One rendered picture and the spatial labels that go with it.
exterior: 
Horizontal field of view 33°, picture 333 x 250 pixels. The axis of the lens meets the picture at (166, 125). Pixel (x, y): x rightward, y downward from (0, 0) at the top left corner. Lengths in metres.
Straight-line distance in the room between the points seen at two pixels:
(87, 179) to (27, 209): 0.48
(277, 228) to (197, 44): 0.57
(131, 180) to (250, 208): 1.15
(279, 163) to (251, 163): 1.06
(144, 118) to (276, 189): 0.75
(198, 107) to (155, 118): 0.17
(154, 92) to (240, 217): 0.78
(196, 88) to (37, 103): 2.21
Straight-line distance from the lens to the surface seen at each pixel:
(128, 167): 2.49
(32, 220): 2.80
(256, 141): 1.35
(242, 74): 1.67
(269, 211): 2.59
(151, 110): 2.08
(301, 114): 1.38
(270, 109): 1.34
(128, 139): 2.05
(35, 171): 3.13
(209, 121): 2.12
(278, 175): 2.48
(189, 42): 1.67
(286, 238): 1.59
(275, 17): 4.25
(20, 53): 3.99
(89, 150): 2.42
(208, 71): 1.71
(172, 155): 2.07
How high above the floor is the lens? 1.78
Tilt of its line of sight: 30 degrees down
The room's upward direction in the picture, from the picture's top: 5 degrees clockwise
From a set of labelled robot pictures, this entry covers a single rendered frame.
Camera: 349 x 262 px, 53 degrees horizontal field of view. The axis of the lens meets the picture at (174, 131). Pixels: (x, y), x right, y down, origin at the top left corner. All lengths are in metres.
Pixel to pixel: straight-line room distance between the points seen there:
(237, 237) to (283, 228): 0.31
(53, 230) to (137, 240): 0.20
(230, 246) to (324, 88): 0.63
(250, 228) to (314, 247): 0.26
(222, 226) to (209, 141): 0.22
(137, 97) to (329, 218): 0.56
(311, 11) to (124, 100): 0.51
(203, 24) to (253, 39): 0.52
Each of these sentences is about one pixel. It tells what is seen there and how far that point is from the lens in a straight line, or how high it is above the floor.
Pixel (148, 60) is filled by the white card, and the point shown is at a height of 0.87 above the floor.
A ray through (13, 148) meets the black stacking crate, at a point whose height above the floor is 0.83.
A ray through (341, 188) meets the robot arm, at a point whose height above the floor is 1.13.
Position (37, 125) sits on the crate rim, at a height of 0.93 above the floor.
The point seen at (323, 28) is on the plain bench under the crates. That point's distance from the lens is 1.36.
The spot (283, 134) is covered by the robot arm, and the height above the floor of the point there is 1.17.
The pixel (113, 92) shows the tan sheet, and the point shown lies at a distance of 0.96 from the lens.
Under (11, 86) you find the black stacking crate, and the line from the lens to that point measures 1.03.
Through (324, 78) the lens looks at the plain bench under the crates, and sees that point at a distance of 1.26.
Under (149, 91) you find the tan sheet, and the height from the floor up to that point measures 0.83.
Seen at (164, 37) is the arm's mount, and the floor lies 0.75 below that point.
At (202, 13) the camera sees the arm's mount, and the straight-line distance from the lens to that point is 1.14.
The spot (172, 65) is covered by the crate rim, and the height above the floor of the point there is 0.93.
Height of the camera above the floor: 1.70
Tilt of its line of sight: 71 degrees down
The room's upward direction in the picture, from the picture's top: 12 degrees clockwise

### TASK STATEMENT:
The data above should be reproduced in full, word for word.

### SOLVED EXERCISE:
One rendered picture and the spatial labels that go with it.
exterior: 
Horizontal field of view 33°, picture 333 x 250 pixels. The axis of the lens meets the picture at (166, 125). Pixel (x, y): x rightward, y downward from (0, 0) at the top left corner. Lengths in metres.
Straight-line distance in the room between the points seen at two pixels:
(87, 179) to (27, 209): 0.48
(277, 228) to (197, 44): 0.57
(131, 180) to (250, 208): 1.15
(279, 163) to (251, 163): 1.06
(144, 118) to (276, 189): 0.75
(198, 107) to (155, 118): 0.17
(154, 92) to (240, 217): 0.78
(196, 88) to (37, 103): 2.21
Straight-line distance from the lens to the surface seen at each pixel:
(128, 167): 2.49
(32, 220): 2.80
(256, 141): 1.35
(242, 74): 1.67
(269, 211): 2.59
(151, 110): 2.08
(301, 114): 1.38
(270, 109): 1.34
(128, 139): 2.05
(35, 171): 3.13
(209, 121): 2.12
(278, 175): 2.48
(189, 42): 1.67
(286, 238): 1.59
(275, 17): 4.25
(20, 53): 3.99
(89, 150): 2.42
(208, 71): 1.71
(172, 155): 2.07
How high above the floor is the lens? 1.78
Tilt of its line of sight: 30 degrees down
The room's upward direction in the picture, from the picture's top: 5 degrees clockwise
From a set of labelled robot pictures, this entry covers a single rendered frame.
Camera: 349 x 262 px, 53 degrees horizontal field of view. The axis of the lens meets the picture at (174, 131). Pixels: (x, y), x right, y down, origin at the top left corner. All lengths are in metres.
Pixel to pixel: straight-line room distance between the points seen there:
(237, 237) to (283, 228): 0.31
(53, 230) to (137, 240): 0.20
(230, 246) to (324, 88): 0.63
(250, 228) to (314, 247): 0.26
(222, 226) to (209, 141): 0.22
(137, 97) to (329, 218): 0.56
(311, 11) to (124, 100): 0.51
(203, 24) to (253, 39): 0.52
Each of these sentences is about one pixel. It tells what is seen there and how far that point is from the lens in a straight line, or how high it is above the floor.
Pixel (148, 60) is filled by the white card, and the point shown is at a height of 0.87 above the floor.
A ray through (13, 148) meets the black stacking crate, at a point whose height above the floor is 0.83.
A ray through (341, 188) meets the robot arm, at a point whose height above the floor is 1.13.
Position (37, 125) sits on the crate rim, at a height of 0.93 above the floor.
The point seen at (323, 28) is on the plain bench under the crates. That point's distance from the lens is 1.36.
The spot (283, 134) is covered by the robot arm, and the height above the floor of the point there is 1.17.
The pixel (113, 92) shows the tan sheet, and the point shown lies at a distance of 0.96 from the lens.
Under (11, 86) you find the black stacking crate, and the line from the lens to that point measures 1.03.
Through (324, 78) the lens looks at the plain bench under the crates, and sees that point at a distance of 1.26.
Under (149, 91) you find the tan sheet, and the height from the floor up to that point measures 0.83.
Seen at (164, 37) is the arm's mount, and the floor lies 0.75 below that point.
At (202, 13) the camera sees the arm's mount, and the straight-line distance from the lens to that point is 1.14.
The spot (172, 65) is covered by the crate rim, and the height above the floor of the point there is 0.93.
Height of the camera above the floor: 1.70
Tilt of its line of sight: 71 degrees down
The room's upward direction in the picture, from the picture's top: 12 degrees clockwise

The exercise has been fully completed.